10. The system of claim 9 farther comprising:
a processor for generating a control signal in response to cooling
requirements, said control signal for actuating said stepper motor.
11. A helical-screw rotary compressor comprising:
a first rotor;
a second rotor axially aligned with said first rotor, said first rotor in
communication with said second rotor whereby said first rotor drives said
second rotor, said first and second rotors defining a compressor induction
end and a compressor discharge end;
a first unloader piston and a second unloader piston disposed at said
compressor discharge end of one of said first and second rotors; and
an economizer injection port in said first unloader piston or said second
unloader piston.
12. The compressor of claim 11 further comprising a stepper motor for
driving each said unloader pistons between and open position and a closed
position to achieve a desired unloading of said compressor.

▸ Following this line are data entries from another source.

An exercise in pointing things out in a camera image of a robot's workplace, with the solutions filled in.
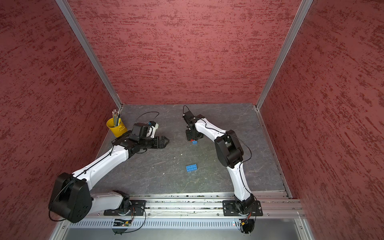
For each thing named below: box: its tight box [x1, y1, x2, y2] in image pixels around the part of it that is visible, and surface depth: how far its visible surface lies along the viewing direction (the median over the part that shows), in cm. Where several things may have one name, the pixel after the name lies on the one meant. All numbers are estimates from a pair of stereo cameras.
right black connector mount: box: [240, 219, 255, 236], surface depth 72 cm
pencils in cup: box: [111, 109, 122, 127], surface depth 97 cm
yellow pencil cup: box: [106, 117, 128, 138], surface depth 99 cm
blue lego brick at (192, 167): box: [185, 163, 198, 172], surface depth 89 cm
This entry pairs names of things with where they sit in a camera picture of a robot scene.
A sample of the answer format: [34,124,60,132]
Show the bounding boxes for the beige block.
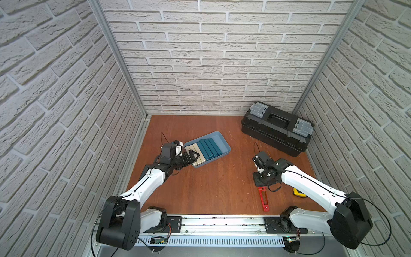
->
[185,146,199,166]
[189,145,201,166]
[192,143,206,164]

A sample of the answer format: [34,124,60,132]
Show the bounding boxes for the blue plastic tray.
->
[184,131,231,168]

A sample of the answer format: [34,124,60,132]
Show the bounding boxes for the red pruning pliers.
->
[258,186,270,212]

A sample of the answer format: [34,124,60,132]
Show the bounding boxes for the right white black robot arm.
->
[253,152,372,250]

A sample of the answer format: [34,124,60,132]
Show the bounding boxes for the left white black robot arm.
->
[95,140,200,250]

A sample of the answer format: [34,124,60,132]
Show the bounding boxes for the yellow tape measure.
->
[293,188,307,198]

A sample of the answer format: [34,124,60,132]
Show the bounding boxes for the black plastic toolbox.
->
[241,101,314,157]

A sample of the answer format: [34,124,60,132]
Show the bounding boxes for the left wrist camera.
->
[173,140,183,157]

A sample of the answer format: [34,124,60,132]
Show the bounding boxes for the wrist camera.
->
[253,159,264,173]
[173,140,183,157]

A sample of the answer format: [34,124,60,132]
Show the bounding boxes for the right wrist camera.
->
[253,159,264,173]

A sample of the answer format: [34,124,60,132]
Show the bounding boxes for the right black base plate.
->
[263,216,308,234]

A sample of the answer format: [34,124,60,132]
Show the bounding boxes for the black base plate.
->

13. The compressor of claim 11 wherein:
said first rotor comprises a male rotor including a plurality of lobes with
a degree of wrap; and
said second rotor comprises a female rotor having a plurality of lobes with
a degree of wrap.
14. A helical-screw rotary compressor comprising:
a first rotor;
at least two second rotors axially aligned with said first rotor, said
first rotor in communication with said second rotors whereby said first
rotor drives said second rotors, said first and each of said second rotors
defining a corresponding compressor induction end and a corresponding
compressor discharge end;
a first unloader piston and a second unloader piston disposed at said
compressor discharge end of each of said second rotors;
an economizer injection port in each said first unloader piston or each
said second unloader piston; and
wherein said economizer injection ports have a width that is less than or
equal to a width of one of said lobes of said corresponding second rotors,
whereby interlobe bypass is avoided.
15. The compressor of claim 14 further comprising a stepper motor for
driving each said unloader pistons between and open position and a closed
position to achieve a desired unloading of said compressor.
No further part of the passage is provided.